§ **YOUR TASK**:
Beneath this instruction is a listing. Transcribe from it only the stretch from the line with "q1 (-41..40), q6" through the line with "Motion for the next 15", both end lines included, exactly as written.

-*-

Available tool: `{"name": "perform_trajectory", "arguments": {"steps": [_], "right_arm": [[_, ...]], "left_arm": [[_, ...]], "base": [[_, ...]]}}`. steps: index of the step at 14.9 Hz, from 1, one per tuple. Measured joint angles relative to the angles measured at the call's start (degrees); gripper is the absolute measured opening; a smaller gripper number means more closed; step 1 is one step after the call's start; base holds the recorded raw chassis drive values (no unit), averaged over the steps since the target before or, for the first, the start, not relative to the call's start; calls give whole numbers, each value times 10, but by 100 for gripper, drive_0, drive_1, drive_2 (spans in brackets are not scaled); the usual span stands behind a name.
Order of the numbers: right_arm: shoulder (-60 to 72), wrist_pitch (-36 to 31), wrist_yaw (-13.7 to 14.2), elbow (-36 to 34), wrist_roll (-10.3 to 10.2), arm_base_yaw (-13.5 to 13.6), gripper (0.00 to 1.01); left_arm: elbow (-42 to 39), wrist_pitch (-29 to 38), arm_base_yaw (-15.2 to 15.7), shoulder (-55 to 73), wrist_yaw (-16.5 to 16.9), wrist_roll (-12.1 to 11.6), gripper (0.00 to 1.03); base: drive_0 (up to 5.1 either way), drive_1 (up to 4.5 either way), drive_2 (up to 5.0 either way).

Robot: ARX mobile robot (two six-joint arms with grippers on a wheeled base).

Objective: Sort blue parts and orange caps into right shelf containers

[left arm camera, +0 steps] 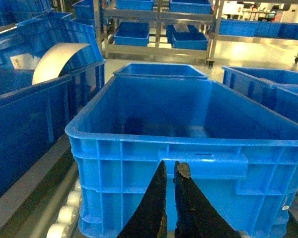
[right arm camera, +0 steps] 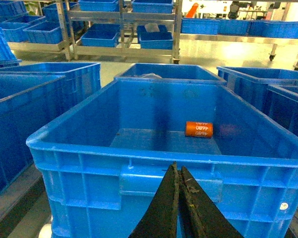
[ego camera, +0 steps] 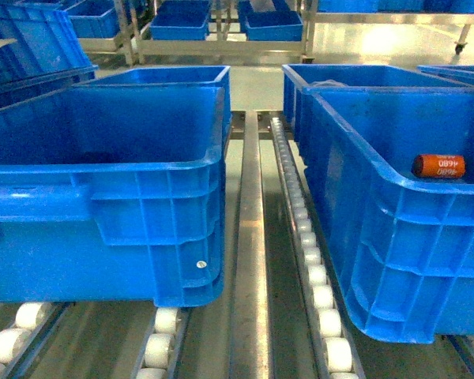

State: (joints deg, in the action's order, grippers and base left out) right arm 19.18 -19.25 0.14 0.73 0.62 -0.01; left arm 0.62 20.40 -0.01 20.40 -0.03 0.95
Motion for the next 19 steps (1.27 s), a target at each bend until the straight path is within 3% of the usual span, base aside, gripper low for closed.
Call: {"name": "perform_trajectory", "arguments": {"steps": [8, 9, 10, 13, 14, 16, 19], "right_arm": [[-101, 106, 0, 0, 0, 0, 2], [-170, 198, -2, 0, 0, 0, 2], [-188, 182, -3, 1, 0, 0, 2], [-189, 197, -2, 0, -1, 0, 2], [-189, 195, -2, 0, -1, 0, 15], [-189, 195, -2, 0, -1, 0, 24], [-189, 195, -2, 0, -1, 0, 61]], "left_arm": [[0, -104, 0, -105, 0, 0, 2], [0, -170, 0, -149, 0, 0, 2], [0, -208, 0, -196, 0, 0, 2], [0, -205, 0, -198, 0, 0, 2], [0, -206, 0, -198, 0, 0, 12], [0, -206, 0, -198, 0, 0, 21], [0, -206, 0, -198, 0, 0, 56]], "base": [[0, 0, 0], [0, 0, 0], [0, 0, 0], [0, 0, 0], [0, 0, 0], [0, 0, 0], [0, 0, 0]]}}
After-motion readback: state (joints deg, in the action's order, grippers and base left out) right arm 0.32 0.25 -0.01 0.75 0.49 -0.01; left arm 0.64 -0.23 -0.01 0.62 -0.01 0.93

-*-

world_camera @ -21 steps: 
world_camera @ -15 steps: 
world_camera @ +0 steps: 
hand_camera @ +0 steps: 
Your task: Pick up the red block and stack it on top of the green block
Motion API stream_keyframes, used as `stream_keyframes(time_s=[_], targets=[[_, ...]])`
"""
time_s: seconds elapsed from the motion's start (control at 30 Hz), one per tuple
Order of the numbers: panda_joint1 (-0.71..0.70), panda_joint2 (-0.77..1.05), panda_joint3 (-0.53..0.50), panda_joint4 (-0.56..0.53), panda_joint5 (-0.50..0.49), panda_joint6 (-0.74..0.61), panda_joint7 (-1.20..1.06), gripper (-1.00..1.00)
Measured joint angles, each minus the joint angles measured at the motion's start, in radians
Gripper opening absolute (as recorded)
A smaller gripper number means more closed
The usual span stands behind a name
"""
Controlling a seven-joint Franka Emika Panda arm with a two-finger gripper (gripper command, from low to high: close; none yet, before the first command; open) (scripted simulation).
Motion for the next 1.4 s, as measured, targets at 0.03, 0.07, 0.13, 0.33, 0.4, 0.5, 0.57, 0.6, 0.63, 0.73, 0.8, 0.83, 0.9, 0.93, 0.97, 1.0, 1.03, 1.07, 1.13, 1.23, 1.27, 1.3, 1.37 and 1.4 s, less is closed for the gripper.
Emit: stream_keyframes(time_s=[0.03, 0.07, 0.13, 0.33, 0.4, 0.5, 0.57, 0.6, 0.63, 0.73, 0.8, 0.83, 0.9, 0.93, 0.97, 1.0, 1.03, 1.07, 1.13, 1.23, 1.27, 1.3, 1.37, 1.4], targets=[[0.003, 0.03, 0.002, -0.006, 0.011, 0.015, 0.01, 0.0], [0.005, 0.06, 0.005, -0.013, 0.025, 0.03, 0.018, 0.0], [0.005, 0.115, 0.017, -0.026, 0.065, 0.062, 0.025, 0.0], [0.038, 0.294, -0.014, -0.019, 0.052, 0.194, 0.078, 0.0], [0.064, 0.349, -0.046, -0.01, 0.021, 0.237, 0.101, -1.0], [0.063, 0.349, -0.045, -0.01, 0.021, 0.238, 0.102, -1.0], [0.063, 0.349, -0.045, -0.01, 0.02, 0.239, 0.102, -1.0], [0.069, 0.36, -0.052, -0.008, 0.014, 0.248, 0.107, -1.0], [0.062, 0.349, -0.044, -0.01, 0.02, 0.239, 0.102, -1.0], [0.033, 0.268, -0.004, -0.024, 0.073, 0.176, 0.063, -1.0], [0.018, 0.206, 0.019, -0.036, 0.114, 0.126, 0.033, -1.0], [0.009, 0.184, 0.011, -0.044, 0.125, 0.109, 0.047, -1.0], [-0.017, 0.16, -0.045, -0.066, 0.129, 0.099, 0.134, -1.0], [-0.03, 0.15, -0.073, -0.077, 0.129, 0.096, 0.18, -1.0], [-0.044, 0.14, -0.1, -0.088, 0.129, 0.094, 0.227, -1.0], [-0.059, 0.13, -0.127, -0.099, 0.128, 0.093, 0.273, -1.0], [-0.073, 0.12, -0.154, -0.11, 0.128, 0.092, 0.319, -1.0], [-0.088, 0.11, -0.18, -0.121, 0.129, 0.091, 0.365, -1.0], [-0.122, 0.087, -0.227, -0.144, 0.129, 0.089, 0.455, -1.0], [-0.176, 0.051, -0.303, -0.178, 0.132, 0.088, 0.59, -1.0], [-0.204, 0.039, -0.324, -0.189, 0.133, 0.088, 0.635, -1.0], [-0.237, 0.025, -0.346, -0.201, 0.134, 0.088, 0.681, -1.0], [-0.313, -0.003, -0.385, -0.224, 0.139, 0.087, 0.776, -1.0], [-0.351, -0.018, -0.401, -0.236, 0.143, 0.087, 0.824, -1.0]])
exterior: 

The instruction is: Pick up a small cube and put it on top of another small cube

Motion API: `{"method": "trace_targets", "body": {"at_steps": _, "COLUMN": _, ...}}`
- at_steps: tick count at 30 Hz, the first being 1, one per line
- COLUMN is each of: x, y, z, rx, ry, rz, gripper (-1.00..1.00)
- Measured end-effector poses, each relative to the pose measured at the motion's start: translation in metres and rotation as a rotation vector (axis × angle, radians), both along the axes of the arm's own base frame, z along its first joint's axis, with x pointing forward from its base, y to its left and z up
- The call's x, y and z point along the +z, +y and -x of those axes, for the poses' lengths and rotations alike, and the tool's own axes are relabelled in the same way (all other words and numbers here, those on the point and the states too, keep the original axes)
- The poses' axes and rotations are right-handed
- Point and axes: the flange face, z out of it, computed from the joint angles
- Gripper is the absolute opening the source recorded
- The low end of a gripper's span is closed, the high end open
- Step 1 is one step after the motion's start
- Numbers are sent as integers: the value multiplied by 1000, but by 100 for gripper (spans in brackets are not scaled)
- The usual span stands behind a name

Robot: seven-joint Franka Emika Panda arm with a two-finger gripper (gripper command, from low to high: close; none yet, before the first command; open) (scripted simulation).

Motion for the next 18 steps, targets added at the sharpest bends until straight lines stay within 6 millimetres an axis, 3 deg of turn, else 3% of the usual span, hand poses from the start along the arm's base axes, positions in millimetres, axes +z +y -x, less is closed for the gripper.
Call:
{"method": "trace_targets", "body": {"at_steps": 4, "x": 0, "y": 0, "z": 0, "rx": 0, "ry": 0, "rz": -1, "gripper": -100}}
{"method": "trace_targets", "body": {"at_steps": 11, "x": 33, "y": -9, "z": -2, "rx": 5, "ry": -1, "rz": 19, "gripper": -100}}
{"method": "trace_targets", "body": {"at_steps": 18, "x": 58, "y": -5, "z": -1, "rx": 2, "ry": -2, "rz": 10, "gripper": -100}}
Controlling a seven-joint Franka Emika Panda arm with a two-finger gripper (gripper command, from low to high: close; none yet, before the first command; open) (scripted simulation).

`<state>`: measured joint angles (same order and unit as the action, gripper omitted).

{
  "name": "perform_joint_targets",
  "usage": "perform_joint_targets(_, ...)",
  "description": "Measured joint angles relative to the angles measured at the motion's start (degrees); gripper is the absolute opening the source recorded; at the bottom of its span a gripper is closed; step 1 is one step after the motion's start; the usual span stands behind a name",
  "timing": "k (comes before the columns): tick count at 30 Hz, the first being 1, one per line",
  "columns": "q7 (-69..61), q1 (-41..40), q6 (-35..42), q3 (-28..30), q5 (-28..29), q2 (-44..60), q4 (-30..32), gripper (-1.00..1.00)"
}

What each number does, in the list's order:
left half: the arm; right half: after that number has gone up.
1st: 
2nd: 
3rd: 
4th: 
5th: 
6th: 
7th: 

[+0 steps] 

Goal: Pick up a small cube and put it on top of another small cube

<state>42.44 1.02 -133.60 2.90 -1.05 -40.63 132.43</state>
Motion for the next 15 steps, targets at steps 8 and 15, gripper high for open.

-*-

§ **THE ANSWER**:
  "columns": "q7 (-69..61), q1 (-41..40), q6 (-35..42), q3 (-28..30), q5 (-28..29), q2 (-44..60), q4 (-30..32), gripper (-1.00..1.00)"
}

What each number does, in the list's order:
left half: the arm; right half: after that number has gone up.
1st: 
2nd: 
3rd: 
4th: 
5th: 
6th: 
7th: 

[+0 steps] 

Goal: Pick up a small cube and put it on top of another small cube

<state>42.44 1.02 -133.60 2.90 -1.05 -40.63 132.43</state>
Motion for the next 15 steps, targets at steps 8 and 15, gripper high for open.

No more output is expected for this exercise.